O importante é, justamente, o acompanhamento com um nefrologista, para tentar diminuir a velocidade da doença renal que essa paciente venha a ter. O acompanhamento também precisa ser feito com o cardiologista. Medicações usadas para a hipertensão, arritmia e acometimento cardíaco podem ser interessantes para casos específicos. Há, ainda, o acompanhamento neurológico, derivado das alterações neurológicas que o paciente venha a ter. Outra possibilidade é o acompanhamento com pediatra e geneticistas, por conta do aconselhamento genético.
O paciente pode passar por uma mudança de vida, adotando hábitos mais saudáveis para diminuir o acometimento das dores que a doença de Fabry pode causar.
Outra coisa importante, para relembrarmos sempre, é o aconselhamento genético, que possibilita aos pacientes e pais entenderem melhor a doença, entenderem de que forma é melhor lidar com o quadro, incluindo desde o momento da infância até o crescimento da pessoa.
Se o pai ou a mãe tiverem, confirmadamente, Fabry, é possível entender de que forma a doença pode ser herdada pelos filhos, a questão da concepção, dos pais quererem ou não ter filhos. Muitas pessoas têm preocupação quanto a isso.
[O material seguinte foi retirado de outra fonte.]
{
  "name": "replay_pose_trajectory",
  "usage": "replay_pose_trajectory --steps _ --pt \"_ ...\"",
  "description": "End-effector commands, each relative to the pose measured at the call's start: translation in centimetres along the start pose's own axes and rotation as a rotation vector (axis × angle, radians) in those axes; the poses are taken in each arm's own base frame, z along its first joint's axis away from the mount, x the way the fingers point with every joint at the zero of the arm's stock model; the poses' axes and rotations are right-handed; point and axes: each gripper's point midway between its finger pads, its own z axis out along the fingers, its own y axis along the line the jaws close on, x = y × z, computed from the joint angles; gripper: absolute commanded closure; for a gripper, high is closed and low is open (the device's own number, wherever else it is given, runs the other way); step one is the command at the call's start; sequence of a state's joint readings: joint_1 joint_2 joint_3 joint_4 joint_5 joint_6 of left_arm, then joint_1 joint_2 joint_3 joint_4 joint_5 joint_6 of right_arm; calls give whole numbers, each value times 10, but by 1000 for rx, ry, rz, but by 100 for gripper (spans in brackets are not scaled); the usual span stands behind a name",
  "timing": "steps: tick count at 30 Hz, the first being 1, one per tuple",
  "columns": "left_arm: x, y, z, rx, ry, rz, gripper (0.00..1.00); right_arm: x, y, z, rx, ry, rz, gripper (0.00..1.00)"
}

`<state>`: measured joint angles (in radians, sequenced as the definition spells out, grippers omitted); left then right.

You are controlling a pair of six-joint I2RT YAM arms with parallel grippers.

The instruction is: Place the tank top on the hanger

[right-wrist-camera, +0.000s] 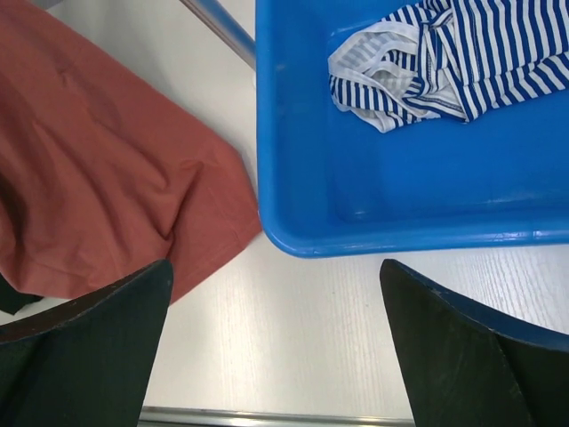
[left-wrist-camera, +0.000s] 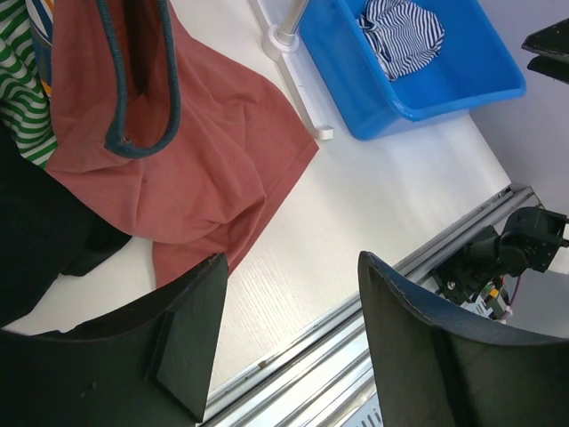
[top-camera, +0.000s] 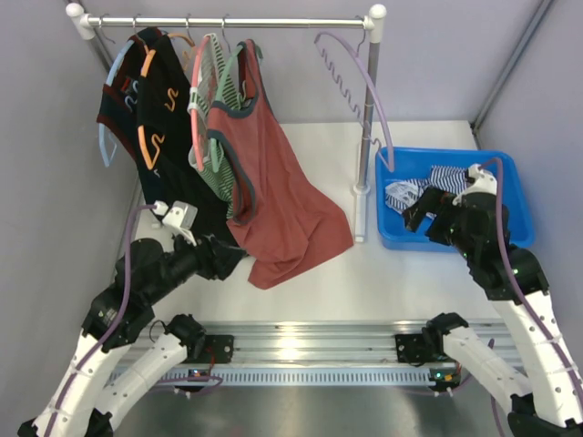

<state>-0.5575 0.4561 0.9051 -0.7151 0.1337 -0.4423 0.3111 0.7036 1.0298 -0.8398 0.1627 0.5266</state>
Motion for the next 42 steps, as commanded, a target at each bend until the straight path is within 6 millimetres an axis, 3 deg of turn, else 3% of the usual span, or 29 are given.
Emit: replay_pose_trajectory --steps 1,3,7,9,10,14,19,20,24,27,30,34,42 --pt "-11 -3 5 10 -28 13 34 -20 7 1 6 -15 -11 0" --pt "-6 -4 8 20 -8 3 34 -24 10 9 16 8 -41 0" --pt "-4 -10 9 52 -2 -29 34 -34 -5 46 131 50 -41 0" --pt "-4 -13 11 65 5 -42 34 -48 -22 61 178 39 15 0" --pt "-5 -16 11 76 7 -51 34 -44 -28 76 185 82 35 0" --pt "-6 -20 12 89 13 -58 34 -60 -85 101 353 69 121 1" --pt "-5 -20 17 97 26 -50 34 -66 -123 135 475 87 155 3" --pt "-5 -21 18 100 31 -51 34 -77 -126 138 489 60 162 3" --pt "-4 -24 21 119 42 -54 34 -81 -147 166 575 71 173 5" --pt "-7 -26 21 124 42 -53 34 -73 -167 196 650 104 172 5" --pt "-8 -29 20 129 45 -51 34 -76 -176 212 680 105 180 6" --pt "-8 -27 19 120 53 -45 34 -59 -188 240 701 159 186 7" --pt "-1 -20 23 98 66 -41 34 -36 -194 263 693 222 193 10"
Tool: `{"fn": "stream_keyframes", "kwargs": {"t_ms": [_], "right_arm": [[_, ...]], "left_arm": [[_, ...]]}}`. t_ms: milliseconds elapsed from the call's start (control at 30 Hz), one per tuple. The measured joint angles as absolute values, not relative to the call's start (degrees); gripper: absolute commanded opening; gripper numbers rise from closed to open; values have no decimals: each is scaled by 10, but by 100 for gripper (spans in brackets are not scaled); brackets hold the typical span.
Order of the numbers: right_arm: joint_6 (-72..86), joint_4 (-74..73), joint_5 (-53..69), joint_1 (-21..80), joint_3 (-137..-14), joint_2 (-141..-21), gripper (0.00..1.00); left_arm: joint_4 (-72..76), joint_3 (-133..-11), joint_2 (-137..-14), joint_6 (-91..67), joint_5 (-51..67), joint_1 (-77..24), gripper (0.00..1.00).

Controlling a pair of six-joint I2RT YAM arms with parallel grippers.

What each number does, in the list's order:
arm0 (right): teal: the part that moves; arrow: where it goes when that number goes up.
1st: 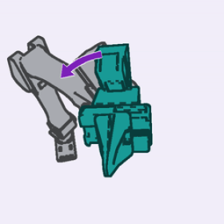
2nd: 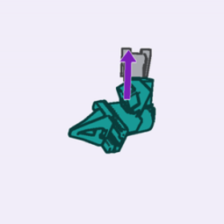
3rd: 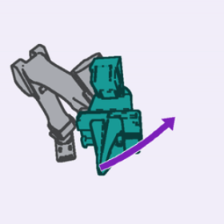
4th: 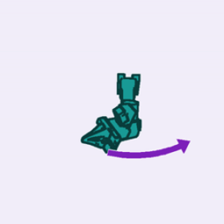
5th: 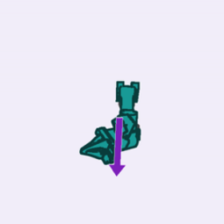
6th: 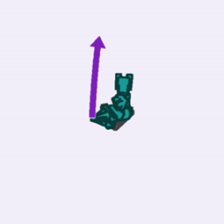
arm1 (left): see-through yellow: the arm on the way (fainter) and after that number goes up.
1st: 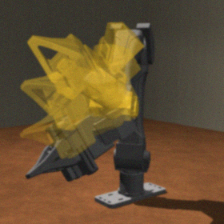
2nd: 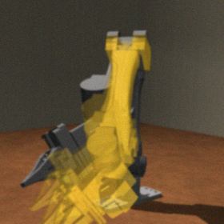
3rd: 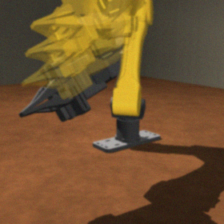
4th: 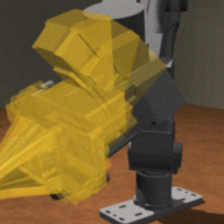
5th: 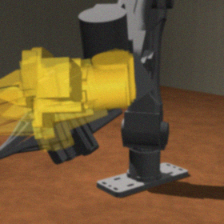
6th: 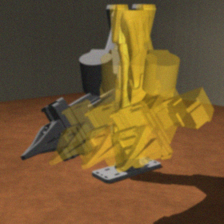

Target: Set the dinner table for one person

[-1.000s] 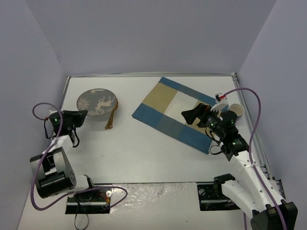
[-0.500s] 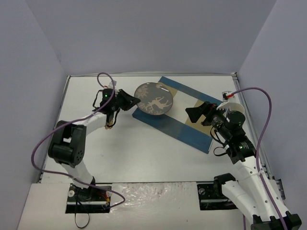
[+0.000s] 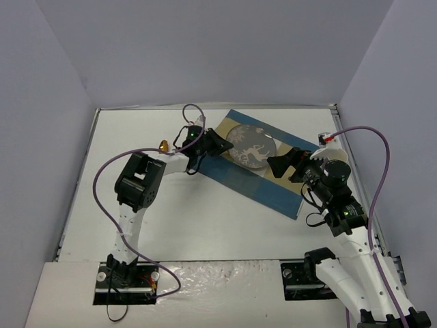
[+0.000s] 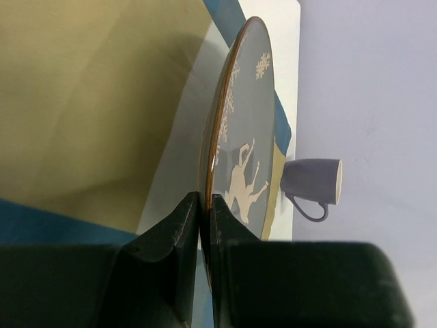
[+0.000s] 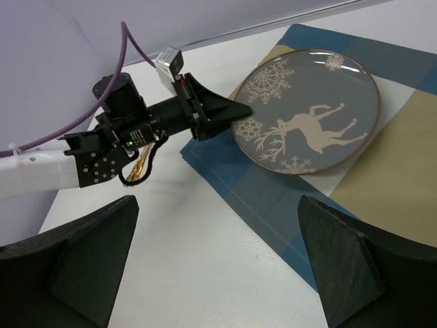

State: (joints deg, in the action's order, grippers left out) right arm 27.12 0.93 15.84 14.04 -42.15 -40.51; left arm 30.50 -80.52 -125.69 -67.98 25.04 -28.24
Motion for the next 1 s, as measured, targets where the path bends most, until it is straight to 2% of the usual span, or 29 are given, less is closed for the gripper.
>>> {"fn": "stream_keyframes", "kwargs": {"t_ms": [333,1000], "right_arm": [[267,-6,152,140,-422,-403,100],[265,-7,143,140,-421,-403,100]], "left_arm": [[327,-852,-1310,-693,247,-307,0],[353,-840,-1317,-713,241,-309,0]]}}
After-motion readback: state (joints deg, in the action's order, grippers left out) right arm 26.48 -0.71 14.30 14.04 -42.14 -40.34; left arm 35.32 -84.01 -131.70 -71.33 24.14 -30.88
Os pacientes precisam saber que a evolução da doença dependerá muito dessas características, de um acompanhamento precoce e multiprofissional, do próprio paciente ter a consciência de que ele também é responsável pela sua evolução.
O tratamento, tanto multiprofissional como o específico, tende a dar uma qualidade de vida muito boa. Os pacientes conseguem retomar ou continuar com as suas atividades profissionais, escolares e esportivas.
O paciente tem uma qualidade de vida grande, mas, lembro que o acompanhamento multiprofissional, com médico especializado, junto a centros de referência da doença, são importantes para tentar indicar, no momento certo, o tratamento ou não, e fazer mudanças no dia a dia para que a evolução do paciente seja a mais favorável possível."